Il settore dei nostri carné è Lateral, BOCA 36, ed equivale ai distinti inferiore del San Paolo, con la differenza che l'assenza del fossato e della pista d'atletica non sacrifica la profondità, consentendo una visuale ottima. Fino a venti minuti prima del fischio d'inizio lo stadio è semideserto, per via dei posti numerati. Attorno a me gli spettatori si caratterizzano per tre quarti da aficionados e un quarto da turisti, la metà di quali possiede almeno una busta dello store del Barcellona. 
Entrambe le squadre scendono in campo non con le prime divise, bensì con quelle dei colori sociali delle rispettive comunità autonome, Catalogna e Paesi Baschi. Specie di questi tempi, le istanze autonomiste vanno portate avanti a ogni costo, anche a colpi di marketing.           
                                                          

Pronti via e l'occhio cade e resta ipnotizzato per una manciata di minuti sul numero dieci blaugrana, distante da me una quindicina di metri. Gli occhi del mondo sono sempre su di lui, ma per una volta sono i miei ad essere su di lui, senza alcun filtro. E' come osservare un'icona lontana, eterna, perfetta, denudata di ogni pixel e piombata nel mondo sensibile, su un prato verde, che prende corpo in una persona e nient'altro. Una persona vera, che respira, suda e corre, corre tanto.

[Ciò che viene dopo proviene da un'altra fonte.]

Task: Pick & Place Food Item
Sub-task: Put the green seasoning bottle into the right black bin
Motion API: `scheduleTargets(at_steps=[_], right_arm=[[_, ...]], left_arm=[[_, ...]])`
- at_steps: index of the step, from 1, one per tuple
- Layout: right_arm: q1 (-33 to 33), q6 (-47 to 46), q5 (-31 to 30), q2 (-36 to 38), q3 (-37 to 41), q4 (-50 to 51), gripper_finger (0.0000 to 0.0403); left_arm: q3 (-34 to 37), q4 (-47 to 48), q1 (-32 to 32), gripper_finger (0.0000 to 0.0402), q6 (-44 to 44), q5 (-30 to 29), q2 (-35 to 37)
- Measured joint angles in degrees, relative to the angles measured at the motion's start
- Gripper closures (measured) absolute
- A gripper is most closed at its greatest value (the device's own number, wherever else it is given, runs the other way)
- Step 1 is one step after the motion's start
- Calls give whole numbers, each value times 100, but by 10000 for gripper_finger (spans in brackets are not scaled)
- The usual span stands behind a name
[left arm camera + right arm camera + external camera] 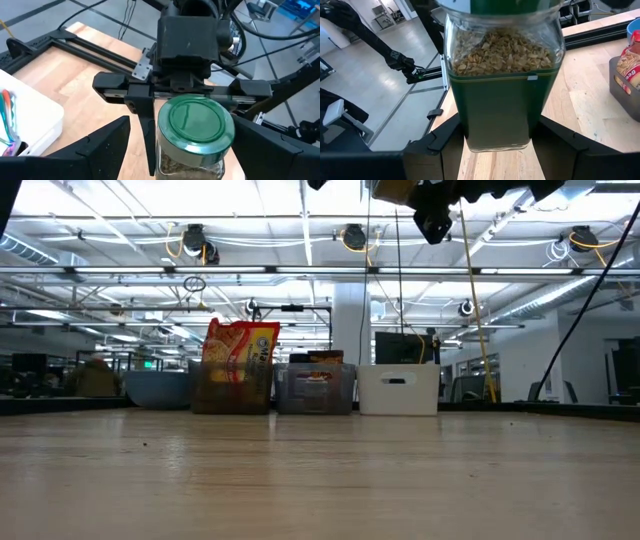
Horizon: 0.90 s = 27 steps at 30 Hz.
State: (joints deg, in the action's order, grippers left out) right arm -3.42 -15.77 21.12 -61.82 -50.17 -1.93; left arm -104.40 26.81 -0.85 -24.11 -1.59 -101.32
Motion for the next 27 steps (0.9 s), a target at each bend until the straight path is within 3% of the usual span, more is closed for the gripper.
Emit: scheduleTargets(at_steps=[27], right_arm=[[0, 61, 7, 0, 2, 2, 212]], left_arm=[[0, -457, 56, 128, -167, 606, -310]])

Dagli spalti le uniche emozioni arrivano allo scoccare del 17'14" di entrambi i tempi, quando per celebrare il tricentenario della Diada, giorno in cui la Catalogna perse l’indipendenza, il coro "i-inde-indepèndienca!" anima un Camp Nou impietosamente addomesticato.

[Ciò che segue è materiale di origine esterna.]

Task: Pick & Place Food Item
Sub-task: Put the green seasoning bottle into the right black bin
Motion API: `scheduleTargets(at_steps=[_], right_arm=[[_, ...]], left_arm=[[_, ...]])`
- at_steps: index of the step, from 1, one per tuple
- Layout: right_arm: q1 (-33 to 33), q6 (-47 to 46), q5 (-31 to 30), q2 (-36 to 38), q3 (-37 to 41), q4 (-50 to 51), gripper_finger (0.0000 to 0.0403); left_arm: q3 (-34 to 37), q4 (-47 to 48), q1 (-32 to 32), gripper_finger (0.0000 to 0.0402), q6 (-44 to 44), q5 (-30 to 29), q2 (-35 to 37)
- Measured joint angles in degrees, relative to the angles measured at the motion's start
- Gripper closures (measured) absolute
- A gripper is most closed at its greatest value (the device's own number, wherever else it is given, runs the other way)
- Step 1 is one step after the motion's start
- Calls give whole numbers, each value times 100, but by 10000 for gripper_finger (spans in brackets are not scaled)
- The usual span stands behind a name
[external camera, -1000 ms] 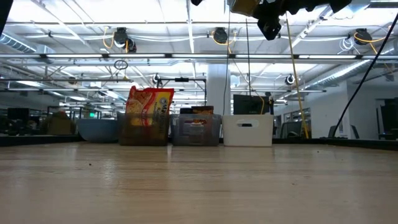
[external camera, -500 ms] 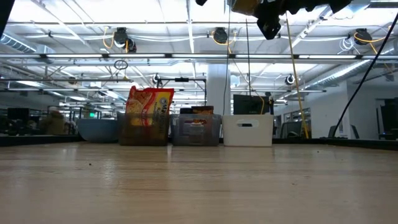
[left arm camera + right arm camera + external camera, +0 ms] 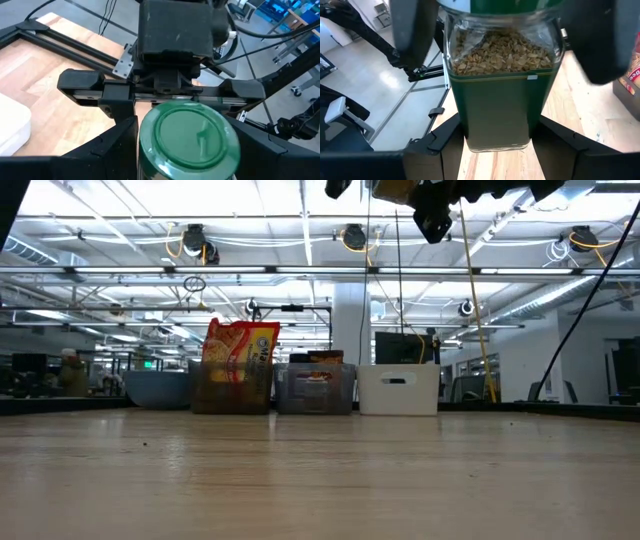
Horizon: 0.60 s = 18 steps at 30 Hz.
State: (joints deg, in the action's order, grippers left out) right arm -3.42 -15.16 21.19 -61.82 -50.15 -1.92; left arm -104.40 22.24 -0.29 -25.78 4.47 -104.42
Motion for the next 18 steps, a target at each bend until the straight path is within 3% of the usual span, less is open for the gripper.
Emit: scheduleTargets(at_steps=[18], right_arm=[[0, -20, -4, 0, 0, 29, 212]], left_arm=[[0, 18, 76, 128, 0, 59, 2]])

Nel primo tempo il Barça spreca tutto ciò che c'è da sprecare. Hombre del partido manco a dirlo è Messi, che nella seconda frazione di gioco apparecchia sia il primo che il secondo gol al subentrato Neymar. Uscendo dallo stadio penso a Victor, avrà fatto giusto in tempo ad assistere alla vittoria della sua squadra del cuore.